TASK PROMPT: Go through the listing and pick out each line with the word "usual" in it.

PROVIDED MATERIAL:
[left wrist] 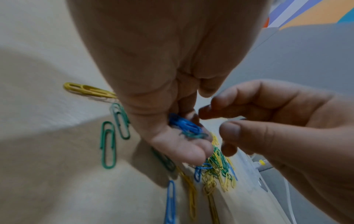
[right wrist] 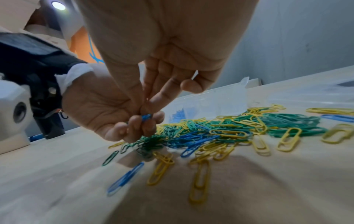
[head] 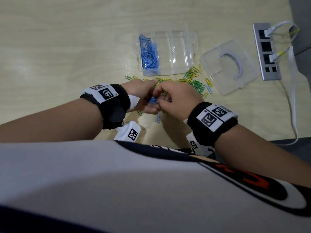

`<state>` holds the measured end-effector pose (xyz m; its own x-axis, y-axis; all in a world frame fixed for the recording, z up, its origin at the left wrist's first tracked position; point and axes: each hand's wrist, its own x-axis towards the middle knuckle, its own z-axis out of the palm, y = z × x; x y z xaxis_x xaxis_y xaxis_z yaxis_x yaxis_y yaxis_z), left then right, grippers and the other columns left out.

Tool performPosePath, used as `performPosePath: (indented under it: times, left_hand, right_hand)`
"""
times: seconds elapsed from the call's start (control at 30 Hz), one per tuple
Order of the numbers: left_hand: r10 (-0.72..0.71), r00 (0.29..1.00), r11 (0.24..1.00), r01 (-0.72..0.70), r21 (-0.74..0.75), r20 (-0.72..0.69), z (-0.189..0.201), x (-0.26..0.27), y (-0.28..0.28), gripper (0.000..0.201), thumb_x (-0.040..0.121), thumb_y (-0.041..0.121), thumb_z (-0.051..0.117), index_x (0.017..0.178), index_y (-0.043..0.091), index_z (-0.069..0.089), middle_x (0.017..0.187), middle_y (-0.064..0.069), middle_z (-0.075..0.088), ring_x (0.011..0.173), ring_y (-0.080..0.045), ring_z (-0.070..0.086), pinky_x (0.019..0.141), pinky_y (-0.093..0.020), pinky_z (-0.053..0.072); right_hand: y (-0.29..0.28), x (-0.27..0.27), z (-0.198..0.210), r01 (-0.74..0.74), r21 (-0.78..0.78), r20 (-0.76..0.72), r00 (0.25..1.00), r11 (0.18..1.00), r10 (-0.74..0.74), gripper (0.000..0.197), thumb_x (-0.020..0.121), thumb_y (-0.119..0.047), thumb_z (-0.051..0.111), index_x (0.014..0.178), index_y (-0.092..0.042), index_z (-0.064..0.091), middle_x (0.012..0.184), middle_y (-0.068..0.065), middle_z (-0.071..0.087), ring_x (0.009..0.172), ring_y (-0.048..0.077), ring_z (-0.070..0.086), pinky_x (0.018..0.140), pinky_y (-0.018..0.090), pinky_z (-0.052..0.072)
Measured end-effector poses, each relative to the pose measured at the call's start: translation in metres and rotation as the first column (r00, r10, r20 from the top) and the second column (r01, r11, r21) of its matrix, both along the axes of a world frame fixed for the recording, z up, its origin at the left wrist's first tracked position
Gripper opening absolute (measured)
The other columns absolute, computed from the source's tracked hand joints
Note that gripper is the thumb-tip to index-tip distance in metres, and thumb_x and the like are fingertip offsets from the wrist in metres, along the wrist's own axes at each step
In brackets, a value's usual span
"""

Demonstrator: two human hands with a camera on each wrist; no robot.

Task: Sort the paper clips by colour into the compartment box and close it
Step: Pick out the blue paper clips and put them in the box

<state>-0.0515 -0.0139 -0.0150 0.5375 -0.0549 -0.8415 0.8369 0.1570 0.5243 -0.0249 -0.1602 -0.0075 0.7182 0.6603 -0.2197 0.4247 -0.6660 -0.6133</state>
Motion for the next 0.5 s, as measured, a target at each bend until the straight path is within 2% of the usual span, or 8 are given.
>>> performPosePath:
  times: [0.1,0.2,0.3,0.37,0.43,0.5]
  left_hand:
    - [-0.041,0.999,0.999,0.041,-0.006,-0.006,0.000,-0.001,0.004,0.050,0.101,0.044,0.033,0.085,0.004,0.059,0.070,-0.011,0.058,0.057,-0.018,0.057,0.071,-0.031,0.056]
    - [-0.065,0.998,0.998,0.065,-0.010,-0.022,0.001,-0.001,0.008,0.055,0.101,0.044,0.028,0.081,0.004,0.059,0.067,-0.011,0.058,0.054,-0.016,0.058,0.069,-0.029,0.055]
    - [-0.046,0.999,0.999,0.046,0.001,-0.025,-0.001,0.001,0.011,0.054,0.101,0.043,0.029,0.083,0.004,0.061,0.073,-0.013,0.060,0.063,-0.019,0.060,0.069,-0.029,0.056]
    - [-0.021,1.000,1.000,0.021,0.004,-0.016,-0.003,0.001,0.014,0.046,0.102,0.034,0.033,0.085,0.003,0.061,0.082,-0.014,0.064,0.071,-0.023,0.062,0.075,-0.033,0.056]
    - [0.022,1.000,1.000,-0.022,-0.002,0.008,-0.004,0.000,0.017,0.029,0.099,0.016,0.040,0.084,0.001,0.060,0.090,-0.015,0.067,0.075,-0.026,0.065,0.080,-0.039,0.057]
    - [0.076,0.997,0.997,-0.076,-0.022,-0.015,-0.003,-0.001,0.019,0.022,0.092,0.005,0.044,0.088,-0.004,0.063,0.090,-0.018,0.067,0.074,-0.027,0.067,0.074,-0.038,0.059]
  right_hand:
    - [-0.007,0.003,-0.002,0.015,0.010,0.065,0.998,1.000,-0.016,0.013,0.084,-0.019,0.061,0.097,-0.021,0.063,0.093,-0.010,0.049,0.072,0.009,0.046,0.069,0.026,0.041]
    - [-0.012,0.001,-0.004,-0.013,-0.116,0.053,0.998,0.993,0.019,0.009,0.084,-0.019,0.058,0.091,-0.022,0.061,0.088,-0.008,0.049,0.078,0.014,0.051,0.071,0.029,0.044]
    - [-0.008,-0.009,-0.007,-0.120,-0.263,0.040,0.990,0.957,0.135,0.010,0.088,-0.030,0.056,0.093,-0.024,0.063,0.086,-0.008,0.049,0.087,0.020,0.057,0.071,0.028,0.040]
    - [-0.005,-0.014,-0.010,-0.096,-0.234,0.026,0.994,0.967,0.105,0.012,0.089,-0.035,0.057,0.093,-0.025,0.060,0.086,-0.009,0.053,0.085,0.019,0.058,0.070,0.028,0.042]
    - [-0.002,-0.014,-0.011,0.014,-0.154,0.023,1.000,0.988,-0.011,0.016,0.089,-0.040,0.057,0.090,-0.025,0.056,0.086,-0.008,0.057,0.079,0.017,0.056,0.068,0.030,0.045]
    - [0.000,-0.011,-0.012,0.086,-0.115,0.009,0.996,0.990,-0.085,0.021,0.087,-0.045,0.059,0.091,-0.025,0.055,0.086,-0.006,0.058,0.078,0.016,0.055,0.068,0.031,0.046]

TASK RESPONSE:
In brackets, a value's usual span
Motion for the next 0.5 s, as measured, a target at each bend until the straight path is within 2% of the usual span, or 8 are given.

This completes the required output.